I didn't even want to see Shelly and Ashleigh today.
I told Shelly this last night, but she half-persuaded me to see them. She said if I was depressed and lonely, I'd only get worse. I did say to her that sometimes I lapse further even when I'm with people I like.

Although for the majority of the day, I've been wearing my mask - I've felt shit inside.
Shelly came at fucking nine in the morning - waking me and my mother up in the process. She laid in bed with me while I tried to wake up properly. She did try it on with me - but I was far from in the mood.
A few hours later she did persuade me, but I didn't enjoy it. It made me feel worse. I shouldn't ever let her when I feel that fucking shit.

Mam went off to ASDA, after she'd asked me to make her a list - but THIS was after she'd had a big fuck off go at me for barely anything. All I did was say that dad was a knob - which he fucking is, and she even agrees with me 99.99% of the fucking time - but nooo, the 0.01% of the time she doesn't agree with me was today - and she decided to have a rant at me about fucking nothing.
At the time, I was holding one of my zebra grip pens - the same ones I've used to cut myself in exams and when I punched Ash - by snapping off the metal clip, exposing the sharp join to the plastic - so on my way back upstairs, I did two vertical slices down my left arm.
I managed to keep my tears back - Shelly held me in her arms while I tried to calm down. I did write the list, but I didn't want to face the cunt again so I sent her down with it.

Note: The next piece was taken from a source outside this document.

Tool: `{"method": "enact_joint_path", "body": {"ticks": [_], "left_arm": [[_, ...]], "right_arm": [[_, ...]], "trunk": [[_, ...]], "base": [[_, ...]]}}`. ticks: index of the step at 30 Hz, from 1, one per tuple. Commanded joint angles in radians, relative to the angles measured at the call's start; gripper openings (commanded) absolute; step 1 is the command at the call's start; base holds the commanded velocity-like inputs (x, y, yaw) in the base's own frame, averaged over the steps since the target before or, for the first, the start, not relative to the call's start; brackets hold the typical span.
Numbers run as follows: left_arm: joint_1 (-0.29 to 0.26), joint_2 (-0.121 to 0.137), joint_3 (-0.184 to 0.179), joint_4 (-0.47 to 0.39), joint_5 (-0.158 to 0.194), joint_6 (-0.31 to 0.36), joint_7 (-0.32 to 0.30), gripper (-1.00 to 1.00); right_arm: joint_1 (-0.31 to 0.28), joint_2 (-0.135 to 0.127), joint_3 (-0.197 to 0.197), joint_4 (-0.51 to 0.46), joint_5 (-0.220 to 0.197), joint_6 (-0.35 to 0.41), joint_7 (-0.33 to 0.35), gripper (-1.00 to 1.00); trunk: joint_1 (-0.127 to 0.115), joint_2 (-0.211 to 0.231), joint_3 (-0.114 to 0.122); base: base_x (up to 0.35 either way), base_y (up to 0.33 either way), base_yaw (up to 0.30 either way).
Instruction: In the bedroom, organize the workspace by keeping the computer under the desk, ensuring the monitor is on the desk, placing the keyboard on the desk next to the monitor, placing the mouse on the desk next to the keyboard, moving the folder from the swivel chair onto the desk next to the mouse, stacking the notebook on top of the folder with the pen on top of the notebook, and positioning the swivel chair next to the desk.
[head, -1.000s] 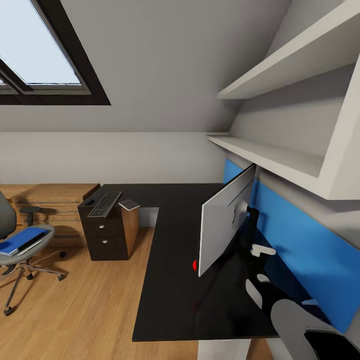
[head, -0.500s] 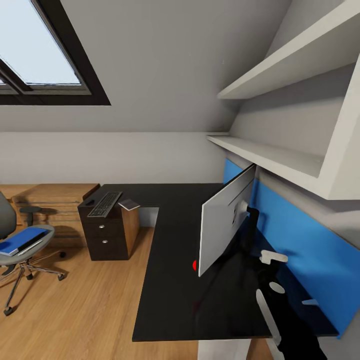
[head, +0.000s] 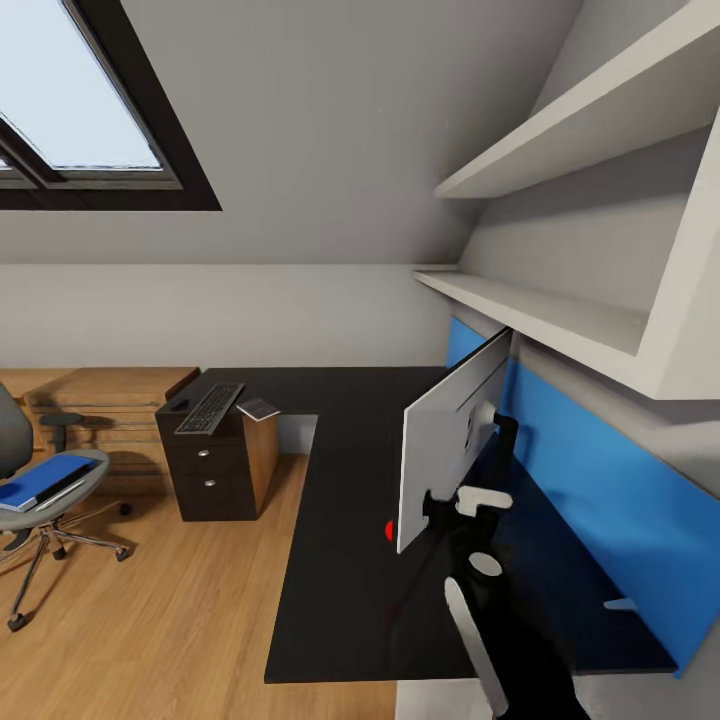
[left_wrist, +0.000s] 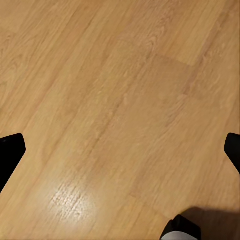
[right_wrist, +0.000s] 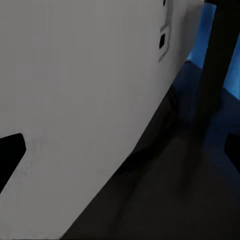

Ash came at half 12 and we played Guitar Hero 5.
Mam was gone for fucking hours, so we got to play on the drums without being ranted at. I managed to get a few diamond ranks on the challenges. Expert + is ever so fun.
Then we swapped to GH: Greatest Hits - Ash wanted to go on drums, so Shelly stayed on guitar and I went on vocals. We each picked two songs - Shelly picked Electric Eye and Bark At The Moon, Ash picked Heart-Shaped Box and Beast And The Harlot and I picked Caught In A Mosh and Play With Me - and only one of those six songs is of a moderate difficulty - the other five are all well high in the setlist.
I do know the majority of the songs on GH:GH though - and the ones I don't know, I could take a good guess at.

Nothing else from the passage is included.